Seyrah made my point far eloquently than I can, not least because post-mortem baptism is a practice I find instinctively abhorrent. To me, you're interfering with someone's immortal soul because you think you know what's best for it, and even with the best of intentions, that comes off as a little arrogant.
Praying for me is something different, it's asking a favour of your deity on my behalf; that sort of thing is mildly embarrassing to me, but I'm always embarrassed when people ask favours of others on my behalf. The formal rituals of a church, however, are reordering the spiritual world to align something with the particular version of God that you follow - but I have my own version of the power known as 'deity', and I know that mine is 'right', in the same way you know yours is 'right'. I'm not going to get offended if someone prays for me, but if someone tries to directly intercede on my behalf and realign my soul to something that's not my deity when I haven't said they can, I'm going to get annoyed whether they can achieve it or not, and whether I'm alive or not.

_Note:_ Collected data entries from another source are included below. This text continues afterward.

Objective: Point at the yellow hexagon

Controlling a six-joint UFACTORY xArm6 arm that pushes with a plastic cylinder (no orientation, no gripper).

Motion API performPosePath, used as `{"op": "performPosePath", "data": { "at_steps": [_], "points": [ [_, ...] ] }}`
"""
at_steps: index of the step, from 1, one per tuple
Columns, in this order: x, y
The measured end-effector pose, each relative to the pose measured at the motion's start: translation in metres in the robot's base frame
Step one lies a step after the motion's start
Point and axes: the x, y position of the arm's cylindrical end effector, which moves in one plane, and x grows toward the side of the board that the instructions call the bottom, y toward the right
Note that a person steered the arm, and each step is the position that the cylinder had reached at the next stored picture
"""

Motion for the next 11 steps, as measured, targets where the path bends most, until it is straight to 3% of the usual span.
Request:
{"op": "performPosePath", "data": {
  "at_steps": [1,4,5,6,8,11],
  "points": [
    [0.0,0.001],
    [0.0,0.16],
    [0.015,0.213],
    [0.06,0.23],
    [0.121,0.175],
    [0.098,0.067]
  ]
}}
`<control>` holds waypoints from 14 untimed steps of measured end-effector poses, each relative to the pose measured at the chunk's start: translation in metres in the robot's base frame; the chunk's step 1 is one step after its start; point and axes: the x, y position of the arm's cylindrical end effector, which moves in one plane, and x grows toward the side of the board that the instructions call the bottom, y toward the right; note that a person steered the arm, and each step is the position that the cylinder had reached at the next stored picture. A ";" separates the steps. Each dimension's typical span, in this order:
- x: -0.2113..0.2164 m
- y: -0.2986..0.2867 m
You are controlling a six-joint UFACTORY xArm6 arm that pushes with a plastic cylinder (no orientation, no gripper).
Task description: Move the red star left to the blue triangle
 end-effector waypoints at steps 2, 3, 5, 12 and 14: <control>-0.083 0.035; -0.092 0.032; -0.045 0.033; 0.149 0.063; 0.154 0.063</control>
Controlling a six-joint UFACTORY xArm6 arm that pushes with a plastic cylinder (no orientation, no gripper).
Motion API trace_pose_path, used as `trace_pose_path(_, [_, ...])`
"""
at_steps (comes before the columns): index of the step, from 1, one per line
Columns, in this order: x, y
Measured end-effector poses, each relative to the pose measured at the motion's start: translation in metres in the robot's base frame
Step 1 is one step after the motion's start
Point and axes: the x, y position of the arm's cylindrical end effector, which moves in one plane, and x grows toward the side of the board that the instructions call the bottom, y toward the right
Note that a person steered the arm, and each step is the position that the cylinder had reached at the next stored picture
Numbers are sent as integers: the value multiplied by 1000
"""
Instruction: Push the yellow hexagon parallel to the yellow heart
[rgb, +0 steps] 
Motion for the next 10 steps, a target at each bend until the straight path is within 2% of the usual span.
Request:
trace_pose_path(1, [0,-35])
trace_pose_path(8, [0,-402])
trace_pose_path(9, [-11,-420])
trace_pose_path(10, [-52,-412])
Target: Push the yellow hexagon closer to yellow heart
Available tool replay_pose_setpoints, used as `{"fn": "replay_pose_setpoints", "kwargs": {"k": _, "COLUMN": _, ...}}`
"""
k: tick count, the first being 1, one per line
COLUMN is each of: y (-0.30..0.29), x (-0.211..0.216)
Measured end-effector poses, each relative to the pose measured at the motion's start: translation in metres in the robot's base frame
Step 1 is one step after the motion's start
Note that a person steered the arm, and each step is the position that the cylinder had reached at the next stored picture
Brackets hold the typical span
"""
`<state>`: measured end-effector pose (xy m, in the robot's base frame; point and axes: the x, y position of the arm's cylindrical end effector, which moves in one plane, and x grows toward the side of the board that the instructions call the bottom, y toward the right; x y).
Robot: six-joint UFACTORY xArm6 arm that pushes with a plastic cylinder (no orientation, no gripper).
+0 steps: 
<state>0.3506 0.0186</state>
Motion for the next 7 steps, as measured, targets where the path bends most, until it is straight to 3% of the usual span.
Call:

I understand why you do it for those who died in ignorance of your faith, and who cannot consent because they're already dea - the intent of helping them to heaven is entirely laudable - but that doesn't mean I can agree with the practice. I see the belief that it's a contract between two willing parties that you're offering as intercession - if you have to do it, I believe that's the least abhorrent way to go about it - but one of the key tenets of my own personal faith is that I trust a truly loving God to have contingency plans for the massively overwhelming majority of souls who never got the chance to hear The Message, not just those who're related to Mormons.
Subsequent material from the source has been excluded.